Author Archives: jpeiris

Dual Processes and the Elaboration Likelihood Model

Image result for communication

As society progresses, media has had greater influence on what we listen to, talk about, and seek additional information on. However, do you ever notice that there are times when you are completely disengaged from what media is saying while other times you are so interested, you find yourself asking questions? This has to do with the elaboration likelihood model (ELM), which posits that individuals can engage in one of two routs – central or peripheral – in order to process information.

Image result for elaboration likelihood modelThe central route allows for a thoughtful evaluation of the pros and cons of the information and requires that the individual have a motivation to think deeply as well as the cognitive resources to.
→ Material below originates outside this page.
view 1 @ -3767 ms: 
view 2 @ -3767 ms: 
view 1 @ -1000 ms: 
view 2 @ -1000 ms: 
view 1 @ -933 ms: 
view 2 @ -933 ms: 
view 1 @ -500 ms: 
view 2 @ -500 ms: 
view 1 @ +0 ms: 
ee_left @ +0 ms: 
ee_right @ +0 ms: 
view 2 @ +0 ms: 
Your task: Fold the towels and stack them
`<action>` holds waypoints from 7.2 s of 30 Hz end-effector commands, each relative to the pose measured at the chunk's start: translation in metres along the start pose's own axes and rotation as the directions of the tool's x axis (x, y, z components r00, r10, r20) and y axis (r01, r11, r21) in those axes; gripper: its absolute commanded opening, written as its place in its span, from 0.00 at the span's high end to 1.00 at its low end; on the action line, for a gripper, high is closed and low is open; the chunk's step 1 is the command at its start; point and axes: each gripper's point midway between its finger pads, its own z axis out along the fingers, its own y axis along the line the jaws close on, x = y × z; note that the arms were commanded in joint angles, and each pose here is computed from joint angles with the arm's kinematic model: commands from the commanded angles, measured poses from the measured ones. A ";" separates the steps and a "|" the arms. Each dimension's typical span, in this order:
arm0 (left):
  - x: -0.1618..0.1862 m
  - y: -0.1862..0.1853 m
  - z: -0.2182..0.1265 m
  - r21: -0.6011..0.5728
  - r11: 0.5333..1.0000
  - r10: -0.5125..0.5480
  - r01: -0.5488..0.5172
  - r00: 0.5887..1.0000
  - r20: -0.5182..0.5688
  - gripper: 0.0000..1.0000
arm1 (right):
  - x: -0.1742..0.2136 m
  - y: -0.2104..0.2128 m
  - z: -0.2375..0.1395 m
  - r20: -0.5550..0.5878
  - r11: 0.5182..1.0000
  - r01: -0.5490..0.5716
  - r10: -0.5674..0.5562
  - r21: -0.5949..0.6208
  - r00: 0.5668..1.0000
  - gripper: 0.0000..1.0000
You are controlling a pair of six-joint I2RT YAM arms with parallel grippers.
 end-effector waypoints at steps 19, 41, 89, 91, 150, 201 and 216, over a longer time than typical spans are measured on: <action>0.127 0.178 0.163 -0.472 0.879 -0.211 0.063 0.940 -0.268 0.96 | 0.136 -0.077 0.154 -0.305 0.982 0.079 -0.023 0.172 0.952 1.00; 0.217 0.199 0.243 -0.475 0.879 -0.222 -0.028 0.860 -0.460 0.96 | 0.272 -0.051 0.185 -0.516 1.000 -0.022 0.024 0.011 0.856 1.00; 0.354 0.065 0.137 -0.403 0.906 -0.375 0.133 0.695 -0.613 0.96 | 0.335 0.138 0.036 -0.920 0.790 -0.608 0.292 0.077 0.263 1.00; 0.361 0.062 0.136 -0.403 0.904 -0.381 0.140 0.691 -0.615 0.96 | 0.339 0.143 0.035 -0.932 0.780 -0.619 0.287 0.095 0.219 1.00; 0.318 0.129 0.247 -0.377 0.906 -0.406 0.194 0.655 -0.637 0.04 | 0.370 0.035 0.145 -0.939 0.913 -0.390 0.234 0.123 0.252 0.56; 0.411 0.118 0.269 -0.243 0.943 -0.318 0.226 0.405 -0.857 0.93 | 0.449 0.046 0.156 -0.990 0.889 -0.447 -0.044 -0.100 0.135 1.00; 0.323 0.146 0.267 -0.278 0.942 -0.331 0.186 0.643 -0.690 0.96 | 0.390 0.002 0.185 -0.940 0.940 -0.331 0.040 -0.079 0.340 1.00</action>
This route is most commonly associated with the controlled processing aspect of the dual process model, in that we are consciously aware of what we are processing. The peripheral route allows us to think at a surface level or processing where there is no real or thoughtful evaluation of the information presented – we take it at face-value. Therefore, little motivation or cognitive resources are needed. This route is most commonly associated with the automatic aspect of the dual-process model, because we tend to engage heuristics and other methods to allow for us to make judgement with minimal (conscious) usage of our cognition.
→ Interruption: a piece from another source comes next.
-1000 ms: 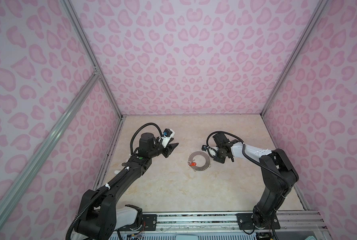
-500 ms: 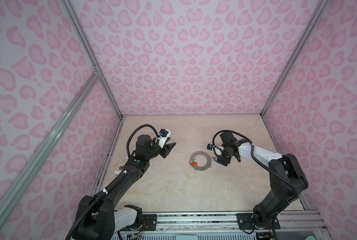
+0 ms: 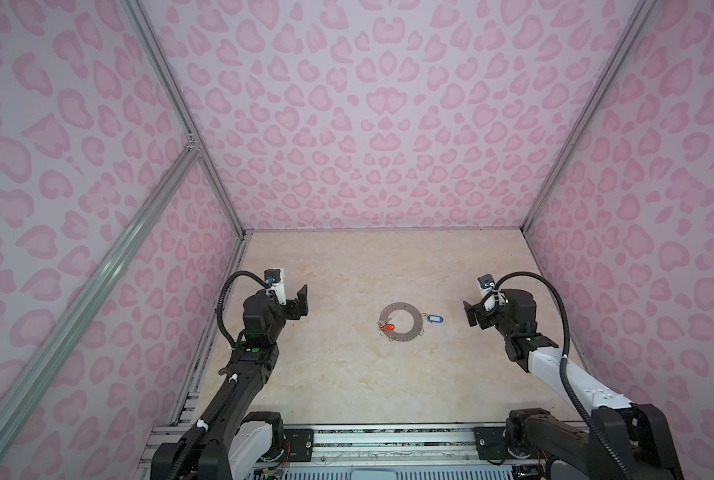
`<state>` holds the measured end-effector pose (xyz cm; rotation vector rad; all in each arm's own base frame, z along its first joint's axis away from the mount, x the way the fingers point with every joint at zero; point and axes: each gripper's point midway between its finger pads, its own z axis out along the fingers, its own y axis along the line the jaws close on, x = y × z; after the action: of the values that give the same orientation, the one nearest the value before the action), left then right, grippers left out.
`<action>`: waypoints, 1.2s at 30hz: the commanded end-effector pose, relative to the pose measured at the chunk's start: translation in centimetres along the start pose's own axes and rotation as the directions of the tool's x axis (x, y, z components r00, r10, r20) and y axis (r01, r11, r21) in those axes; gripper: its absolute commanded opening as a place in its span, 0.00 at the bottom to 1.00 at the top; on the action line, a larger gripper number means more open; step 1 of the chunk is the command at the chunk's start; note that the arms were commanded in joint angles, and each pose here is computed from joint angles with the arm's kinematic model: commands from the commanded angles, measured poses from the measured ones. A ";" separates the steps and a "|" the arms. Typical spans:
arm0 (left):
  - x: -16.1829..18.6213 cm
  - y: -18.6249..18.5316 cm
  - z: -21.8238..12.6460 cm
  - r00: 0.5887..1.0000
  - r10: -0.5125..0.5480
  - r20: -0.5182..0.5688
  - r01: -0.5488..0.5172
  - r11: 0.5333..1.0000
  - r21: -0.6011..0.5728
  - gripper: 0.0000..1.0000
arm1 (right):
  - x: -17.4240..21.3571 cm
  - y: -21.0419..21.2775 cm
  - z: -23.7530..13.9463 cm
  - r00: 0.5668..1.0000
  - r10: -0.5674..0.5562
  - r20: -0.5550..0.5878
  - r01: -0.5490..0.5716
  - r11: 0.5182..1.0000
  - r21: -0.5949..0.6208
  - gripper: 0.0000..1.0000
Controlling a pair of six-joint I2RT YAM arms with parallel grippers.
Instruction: Put the keys on the keyring
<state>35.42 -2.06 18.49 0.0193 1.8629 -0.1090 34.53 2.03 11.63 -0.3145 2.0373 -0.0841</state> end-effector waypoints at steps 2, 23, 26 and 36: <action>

Robert and Dennis (2005) discuss this model in relation to how humans use cognition to choose which media they pay attention to and not. They define media richness as how much content the source uses to convey a message and social presence as whether or not an individual is physically present. For instance, e-mails would be considered low in social presence while a videoconference would be considered higher in social presence. They particularly focus on how this model impacts multiple aspects of media in terms of the sender and receiver.

One aspect is how our decision quality is impacted based on social presence and the receiver’s motivation and attention. Senders face the obstacle of getting the receiver to be motivated to fully listen to the content as well as pay attention. If these are not paying attention, it makes it hard for the sender to get his/her information across. Social presence also impacts decision quality in that when an individual is given a lot of content in high social presence contexts, it may lead to poor decision-making since they are not given enough time to fully absorb and reflect on the information. In turn, the receiver will feel a sense of information overload.
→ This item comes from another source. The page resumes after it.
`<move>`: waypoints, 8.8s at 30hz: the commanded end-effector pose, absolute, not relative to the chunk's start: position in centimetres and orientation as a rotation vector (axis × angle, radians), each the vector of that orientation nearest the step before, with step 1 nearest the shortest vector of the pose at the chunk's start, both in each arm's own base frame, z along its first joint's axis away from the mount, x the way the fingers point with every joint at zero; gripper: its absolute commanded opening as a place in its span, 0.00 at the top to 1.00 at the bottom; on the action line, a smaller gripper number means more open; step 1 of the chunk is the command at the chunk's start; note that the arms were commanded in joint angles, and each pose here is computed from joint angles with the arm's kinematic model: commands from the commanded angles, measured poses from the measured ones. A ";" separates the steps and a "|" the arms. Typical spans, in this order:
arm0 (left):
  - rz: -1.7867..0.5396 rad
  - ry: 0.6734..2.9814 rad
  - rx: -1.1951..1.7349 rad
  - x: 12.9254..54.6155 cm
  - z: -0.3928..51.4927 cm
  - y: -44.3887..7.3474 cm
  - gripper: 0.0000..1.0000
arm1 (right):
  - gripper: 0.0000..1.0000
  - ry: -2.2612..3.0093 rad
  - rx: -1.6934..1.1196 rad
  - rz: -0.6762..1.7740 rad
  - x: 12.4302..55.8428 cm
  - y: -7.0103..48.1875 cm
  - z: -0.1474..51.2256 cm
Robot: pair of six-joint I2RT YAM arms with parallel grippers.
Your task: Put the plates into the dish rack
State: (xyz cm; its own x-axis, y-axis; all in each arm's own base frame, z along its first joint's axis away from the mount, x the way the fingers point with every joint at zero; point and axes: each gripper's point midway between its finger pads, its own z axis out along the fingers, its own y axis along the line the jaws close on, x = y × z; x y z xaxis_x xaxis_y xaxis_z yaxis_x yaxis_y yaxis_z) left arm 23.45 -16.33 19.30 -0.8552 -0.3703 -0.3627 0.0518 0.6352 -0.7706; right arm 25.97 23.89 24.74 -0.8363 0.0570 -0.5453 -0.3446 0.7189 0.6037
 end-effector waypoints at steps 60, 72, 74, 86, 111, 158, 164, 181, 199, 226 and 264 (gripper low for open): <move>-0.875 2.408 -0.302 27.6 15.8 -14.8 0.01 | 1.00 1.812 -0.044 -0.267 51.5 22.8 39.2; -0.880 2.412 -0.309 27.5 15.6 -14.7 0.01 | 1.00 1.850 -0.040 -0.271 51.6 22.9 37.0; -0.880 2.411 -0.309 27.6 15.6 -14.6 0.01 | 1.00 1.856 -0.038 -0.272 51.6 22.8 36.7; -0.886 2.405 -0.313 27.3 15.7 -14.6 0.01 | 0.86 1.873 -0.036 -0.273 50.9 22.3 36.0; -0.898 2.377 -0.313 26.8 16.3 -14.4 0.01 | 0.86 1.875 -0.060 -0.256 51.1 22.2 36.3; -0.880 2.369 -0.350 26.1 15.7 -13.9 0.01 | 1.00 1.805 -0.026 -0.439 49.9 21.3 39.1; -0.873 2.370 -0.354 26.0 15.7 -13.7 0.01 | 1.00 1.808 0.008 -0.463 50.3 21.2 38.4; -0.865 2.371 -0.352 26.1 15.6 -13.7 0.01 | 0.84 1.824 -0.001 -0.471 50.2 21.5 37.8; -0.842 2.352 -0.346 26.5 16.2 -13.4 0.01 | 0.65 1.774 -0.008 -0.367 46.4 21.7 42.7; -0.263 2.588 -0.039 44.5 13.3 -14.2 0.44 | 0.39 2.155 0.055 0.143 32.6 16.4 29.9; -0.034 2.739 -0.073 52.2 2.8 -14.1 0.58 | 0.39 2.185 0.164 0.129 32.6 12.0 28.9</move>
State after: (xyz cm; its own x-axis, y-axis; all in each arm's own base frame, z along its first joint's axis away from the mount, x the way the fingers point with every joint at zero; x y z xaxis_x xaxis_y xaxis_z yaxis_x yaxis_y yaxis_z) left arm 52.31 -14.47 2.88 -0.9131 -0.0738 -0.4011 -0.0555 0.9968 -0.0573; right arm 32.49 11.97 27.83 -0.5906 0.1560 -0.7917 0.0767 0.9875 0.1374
Image result for information overloadIn contrast, those who are given the same amount of content, but in low social presence contexts (e.g. via e-mail) have time to do more research and weigh the pros and cons before making a final decision. In the former situation, this may cause people to take on a more simplistic style of decision-making (and engage in peripheral processing) where the receiver relies on cues or what is readily available to them in terms of memories or experiences (availability heuristic). The switch to a simpler style of thinking, assuming the individual did want to engage in central route processing, may  be due to the fact that individual’s working memory has a limited capacity. Therefore, if there is a lot of information to process, coupled with high social presence, it makes it hard for the receiver to fully process all the information since it can’t all be stored in working memory.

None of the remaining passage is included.